Probably about the same time someone started complaining that drugs cost too much, and look, part of that cost comes from sending doctors on vacations to learn about the latest anti-depressant or ACE inhibitor. Solution == stop courting doctors and the drug costs will go down. Anyone think that worked? If you said 'yes', grab your dunce cap and visit the nearest corner for a few minutes (then come back and continue reading). In fact, in my opinion, the 'problem' that individuals were attempting to 'rectify' has actually now become a legitimate problem.

First off, Big Pharm still visits doctors. Dinners are still paid for, and trips are still paid for. It's not as open as it used to be, nor as commonplace, but it still occurs. So, the original 'problem' that needed solving still exists. Well done guys.

Secondly, Big Pharm has moved on to providing tons of free samples for their doctors in lieu of trips/dinners/hookers. Personally, I think that's a wonderful idea, and support it completely. Incidentally, the ONLY plus that came out of the incessant whining regarding Big Pharm exerting too much influence over physicians.

So if I agree with the above, where are the problems? Well they are two fold. First is the objection that doctors are 'bought'. This seems rather ludicrous to me, even after reading some research on behavior patterns associated with Big Pharm influence (see here, and here.). I know I have yet to enter the fray, but with family in the business (both med and pharm), I can see how doctors are not influenced, simply smart enough to realize a free ride. I know the studies show otherwise, and of course Big Pharm wouldn't continue to do this if it did not produce results, but to me that more readily demonstrates an inability by physicians to separate 1) business from 2) patient health/well-being and 3) advertising/sales pitches. Being a field that prides itself on 'correctness' (even to the point of keeping people alive that would be better served by death), I don't expect many physicians to admit this to themselves, let alone outsiders.

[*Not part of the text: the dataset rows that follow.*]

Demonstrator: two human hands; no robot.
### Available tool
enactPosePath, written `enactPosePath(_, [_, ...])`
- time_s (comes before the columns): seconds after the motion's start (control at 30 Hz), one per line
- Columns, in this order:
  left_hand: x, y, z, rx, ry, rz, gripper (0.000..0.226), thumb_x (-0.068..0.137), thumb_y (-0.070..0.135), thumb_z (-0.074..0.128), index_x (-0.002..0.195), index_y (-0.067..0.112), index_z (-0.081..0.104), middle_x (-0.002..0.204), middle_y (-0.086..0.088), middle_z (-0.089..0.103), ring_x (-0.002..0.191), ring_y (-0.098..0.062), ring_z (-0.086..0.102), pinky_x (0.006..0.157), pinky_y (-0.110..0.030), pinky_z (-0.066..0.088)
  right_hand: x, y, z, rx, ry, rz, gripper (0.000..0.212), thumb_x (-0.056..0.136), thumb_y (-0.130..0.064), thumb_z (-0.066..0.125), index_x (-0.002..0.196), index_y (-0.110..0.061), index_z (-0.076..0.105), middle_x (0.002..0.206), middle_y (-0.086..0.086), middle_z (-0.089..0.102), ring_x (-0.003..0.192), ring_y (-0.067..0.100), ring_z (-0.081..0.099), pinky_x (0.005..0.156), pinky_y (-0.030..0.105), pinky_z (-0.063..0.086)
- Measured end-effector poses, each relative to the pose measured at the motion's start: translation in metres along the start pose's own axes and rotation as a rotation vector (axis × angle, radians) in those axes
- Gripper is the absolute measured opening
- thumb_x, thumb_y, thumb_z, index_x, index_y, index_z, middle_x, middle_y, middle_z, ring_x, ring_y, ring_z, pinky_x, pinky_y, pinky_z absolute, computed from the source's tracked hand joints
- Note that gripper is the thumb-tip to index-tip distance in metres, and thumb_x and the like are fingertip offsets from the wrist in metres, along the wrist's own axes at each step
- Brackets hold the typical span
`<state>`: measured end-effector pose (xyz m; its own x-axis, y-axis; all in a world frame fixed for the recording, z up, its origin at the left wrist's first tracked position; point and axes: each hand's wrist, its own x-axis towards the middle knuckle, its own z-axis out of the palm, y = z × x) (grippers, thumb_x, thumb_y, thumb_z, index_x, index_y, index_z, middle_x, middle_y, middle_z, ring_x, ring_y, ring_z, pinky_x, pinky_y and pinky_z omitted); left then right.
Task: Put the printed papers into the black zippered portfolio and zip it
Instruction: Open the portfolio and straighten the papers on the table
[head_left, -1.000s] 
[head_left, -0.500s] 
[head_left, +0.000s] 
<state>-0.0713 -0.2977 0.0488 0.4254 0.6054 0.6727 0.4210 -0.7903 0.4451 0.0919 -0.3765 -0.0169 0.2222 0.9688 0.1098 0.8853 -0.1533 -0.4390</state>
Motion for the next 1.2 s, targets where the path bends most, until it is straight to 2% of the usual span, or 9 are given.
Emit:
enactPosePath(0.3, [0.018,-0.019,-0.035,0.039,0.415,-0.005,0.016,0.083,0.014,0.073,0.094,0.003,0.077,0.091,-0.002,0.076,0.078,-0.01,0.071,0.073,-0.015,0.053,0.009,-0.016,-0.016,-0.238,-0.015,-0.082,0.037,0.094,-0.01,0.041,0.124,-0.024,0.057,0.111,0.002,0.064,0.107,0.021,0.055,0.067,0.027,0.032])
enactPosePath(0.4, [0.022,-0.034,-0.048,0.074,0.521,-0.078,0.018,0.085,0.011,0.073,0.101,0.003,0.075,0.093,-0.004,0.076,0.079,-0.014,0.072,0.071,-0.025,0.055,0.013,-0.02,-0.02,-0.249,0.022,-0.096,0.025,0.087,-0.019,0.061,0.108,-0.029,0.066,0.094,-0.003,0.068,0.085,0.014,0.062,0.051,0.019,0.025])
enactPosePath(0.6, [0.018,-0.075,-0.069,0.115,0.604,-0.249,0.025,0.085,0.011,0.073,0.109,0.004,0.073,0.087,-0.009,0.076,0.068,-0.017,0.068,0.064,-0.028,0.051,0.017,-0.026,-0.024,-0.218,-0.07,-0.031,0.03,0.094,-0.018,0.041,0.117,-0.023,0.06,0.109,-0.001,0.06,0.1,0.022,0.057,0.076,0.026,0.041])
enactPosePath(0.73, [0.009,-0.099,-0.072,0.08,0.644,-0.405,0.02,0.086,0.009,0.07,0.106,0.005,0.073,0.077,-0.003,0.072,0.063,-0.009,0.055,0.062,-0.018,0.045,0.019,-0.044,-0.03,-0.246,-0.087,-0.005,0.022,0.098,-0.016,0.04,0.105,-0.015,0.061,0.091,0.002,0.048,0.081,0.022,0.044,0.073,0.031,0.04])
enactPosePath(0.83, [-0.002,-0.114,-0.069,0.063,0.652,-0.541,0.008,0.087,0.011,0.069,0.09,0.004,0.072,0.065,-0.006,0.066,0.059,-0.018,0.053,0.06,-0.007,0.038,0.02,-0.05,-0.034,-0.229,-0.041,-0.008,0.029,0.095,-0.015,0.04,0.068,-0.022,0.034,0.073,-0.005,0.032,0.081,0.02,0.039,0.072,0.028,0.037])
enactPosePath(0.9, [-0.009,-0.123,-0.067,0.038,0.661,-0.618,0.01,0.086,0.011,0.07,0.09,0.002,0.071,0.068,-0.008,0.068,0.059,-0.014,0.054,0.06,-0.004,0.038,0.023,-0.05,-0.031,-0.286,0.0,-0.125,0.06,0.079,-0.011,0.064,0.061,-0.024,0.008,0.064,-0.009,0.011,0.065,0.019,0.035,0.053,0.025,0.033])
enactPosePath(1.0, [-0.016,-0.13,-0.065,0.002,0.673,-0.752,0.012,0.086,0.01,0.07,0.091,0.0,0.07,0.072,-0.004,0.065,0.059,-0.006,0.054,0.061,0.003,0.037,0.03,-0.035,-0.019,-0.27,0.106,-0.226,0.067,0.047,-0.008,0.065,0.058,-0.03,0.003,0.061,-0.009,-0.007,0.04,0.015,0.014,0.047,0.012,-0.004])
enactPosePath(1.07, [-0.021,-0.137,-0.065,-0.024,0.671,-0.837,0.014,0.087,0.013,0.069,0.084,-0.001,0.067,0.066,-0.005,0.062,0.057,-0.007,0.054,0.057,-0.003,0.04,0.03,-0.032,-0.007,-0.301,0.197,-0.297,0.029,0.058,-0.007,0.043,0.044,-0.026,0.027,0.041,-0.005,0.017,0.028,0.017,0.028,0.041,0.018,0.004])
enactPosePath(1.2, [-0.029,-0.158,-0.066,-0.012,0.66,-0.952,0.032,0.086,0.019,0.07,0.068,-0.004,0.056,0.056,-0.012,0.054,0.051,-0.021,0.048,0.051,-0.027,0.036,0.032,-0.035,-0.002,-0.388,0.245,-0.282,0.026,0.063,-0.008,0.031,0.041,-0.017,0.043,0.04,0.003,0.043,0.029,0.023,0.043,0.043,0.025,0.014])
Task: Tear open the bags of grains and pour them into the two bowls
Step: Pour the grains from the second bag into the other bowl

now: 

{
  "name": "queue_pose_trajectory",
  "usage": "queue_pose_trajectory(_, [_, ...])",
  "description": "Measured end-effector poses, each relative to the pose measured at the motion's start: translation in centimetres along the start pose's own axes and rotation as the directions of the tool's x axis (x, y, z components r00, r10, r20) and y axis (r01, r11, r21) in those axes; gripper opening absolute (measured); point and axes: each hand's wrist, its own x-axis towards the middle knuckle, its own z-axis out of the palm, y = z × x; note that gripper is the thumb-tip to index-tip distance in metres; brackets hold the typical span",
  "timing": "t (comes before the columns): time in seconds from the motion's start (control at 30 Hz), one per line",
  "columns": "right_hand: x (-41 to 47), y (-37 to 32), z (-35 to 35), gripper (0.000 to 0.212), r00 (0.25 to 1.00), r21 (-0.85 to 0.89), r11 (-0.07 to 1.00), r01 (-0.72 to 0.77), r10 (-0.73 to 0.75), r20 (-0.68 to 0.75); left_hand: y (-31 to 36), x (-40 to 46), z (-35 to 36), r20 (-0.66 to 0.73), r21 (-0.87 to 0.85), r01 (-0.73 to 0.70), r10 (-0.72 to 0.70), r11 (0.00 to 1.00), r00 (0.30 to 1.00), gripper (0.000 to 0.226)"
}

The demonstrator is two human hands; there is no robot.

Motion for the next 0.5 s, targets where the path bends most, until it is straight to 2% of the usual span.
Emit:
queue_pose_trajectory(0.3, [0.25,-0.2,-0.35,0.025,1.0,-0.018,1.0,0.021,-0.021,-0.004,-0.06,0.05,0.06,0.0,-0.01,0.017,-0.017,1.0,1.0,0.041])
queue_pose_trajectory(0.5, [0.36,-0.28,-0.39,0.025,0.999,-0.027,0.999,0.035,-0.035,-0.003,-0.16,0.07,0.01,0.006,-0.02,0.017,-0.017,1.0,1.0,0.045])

The other problem is that due to market forces being what they are, Big Pharm must still get their name and their drugs out. What does this mean? Well, instead of sales people visiting physicians, individuals who understand pharmacology, pharmacokinetics, SE, contraindications, etc., Big Pharm is now selling directly to the public. EEEGAADS!!! Talk about turning a non-issue into a large cluster f--k. Anyone who took a glance @ the superbowl saw a multitude of ads for 3 different ED drugs. Want to bet on how many men proceeded to call their doctors asking about their favorite PDE-5 inhibitor?

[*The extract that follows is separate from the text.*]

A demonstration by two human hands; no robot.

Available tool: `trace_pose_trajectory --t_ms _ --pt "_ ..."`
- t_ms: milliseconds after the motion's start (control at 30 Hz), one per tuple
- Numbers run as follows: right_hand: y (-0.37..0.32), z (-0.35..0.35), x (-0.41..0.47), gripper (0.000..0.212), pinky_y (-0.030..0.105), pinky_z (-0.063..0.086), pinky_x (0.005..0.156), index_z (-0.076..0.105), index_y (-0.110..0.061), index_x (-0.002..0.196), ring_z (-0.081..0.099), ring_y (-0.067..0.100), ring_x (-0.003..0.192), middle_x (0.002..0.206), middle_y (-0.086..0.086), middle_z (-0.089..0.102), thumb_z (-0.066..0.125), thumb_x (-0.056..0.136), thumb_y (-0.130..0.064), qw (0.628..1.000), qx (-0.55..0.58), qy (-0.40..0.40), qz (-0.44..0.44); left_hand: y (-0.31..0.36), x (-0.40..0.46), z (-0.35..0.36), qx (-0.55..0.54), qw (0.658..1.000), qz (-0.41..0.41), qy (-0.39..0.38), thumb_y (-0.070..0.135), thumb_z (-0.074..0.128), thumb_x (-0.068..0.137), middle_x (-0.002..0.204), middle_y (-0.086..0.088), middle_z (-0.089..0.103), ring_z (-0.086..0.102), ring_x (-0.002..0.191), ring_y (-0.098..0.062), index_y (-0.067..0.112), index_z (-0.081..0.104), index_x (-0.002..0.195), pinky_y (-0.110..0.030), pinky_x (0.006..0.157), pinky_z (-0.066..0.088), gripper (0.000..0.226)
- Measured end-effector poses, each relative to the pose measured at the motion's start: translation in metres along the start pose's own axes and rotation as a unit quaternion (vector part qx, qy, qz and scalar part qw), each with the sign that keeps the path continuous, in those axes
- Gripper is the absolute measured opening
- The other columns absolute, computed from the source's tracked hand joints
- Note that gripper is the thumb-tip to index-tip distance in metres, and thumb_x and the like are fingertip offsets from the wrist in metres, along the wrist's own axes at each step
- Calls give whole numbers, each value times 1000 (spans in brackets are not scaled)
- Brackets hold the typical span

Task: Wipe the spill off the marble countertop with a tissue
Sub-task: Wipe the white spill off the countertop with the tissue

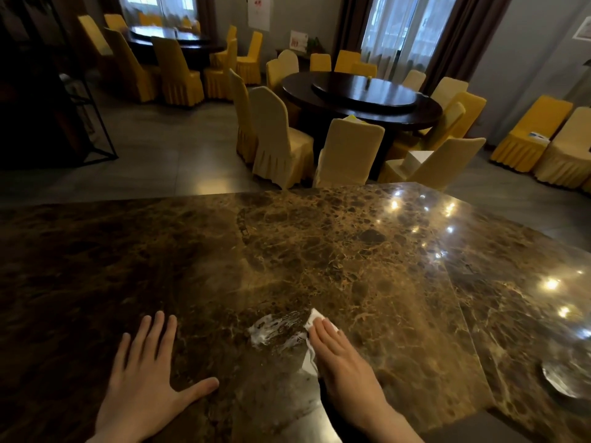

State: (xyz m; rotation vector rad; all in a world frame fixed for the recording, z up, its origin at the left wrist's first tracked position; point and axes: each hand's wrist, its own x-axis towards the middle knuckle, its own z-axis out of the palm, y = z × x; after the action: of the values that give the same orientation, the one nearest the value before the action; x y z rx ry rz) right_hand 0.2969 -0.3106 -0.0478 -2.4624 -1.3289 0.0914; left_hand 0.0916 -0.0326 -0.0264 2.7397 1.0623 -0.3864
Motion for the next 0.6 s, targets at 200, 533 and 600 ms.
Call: trace_pose_trajectory --t_ms 200,533,600 --pt "-4 -2 73 55 36 5 126 9 -18 160 -5 17 154 168 1 2 32 109 -23 999 -6 -30 43 0 -1 1 1 1000 4 17 116 -1 44 164 0 -38 -36 152 -20 23 -36 152 -49 131 -14 147" --pt "-5 2 52 55 33 5 125 14 -26 159 -5 5 152 165 -11 4 34 107 -26 1000 3 -8 17 -1 -2 3 -14 1000 8 24 116 0 43 164 1 -39 -37 152 -19 24 -34 152 -49 130 -16 147" --pt "-4 -5 78 55 35 4 126 14 -20 159 -1 14 154 167 -3 5 34 108 -23 998 15 -23 48 -1 -2 3 -10 1000 8 23 116 0 44 164 1 -40 -39 151 -18 25 -36 152 -49 130 -17 145"
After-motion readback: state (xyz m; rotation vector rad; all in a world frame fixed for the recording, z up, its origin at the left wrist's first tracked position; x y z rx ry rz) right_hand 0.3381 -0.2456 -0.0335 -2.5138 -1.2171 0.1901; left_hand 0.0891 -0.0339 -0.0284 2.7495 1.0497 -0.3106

Talk about a bad dream. From non-issue to patients requesting name-brand drugs. The internet has done wonders for patients attempting to diagnose themselves (often to their detriment since 1) they are wrong and 2) cause increased anxiety in the process). We now have the second installment, whereby not only can a patient diagnose himself, but he can request the 'right' treatment for his condition based on a 30-second, obtuse collage of muzak and smiling faces. That's bass ackwards, even to an uneducated grunt like myself. Wonder how long this cycle will take to play itself out. I'm hoping sooner rather than later, but that probably means the exact opposite will occur.

Does the first paragraph make some sense now?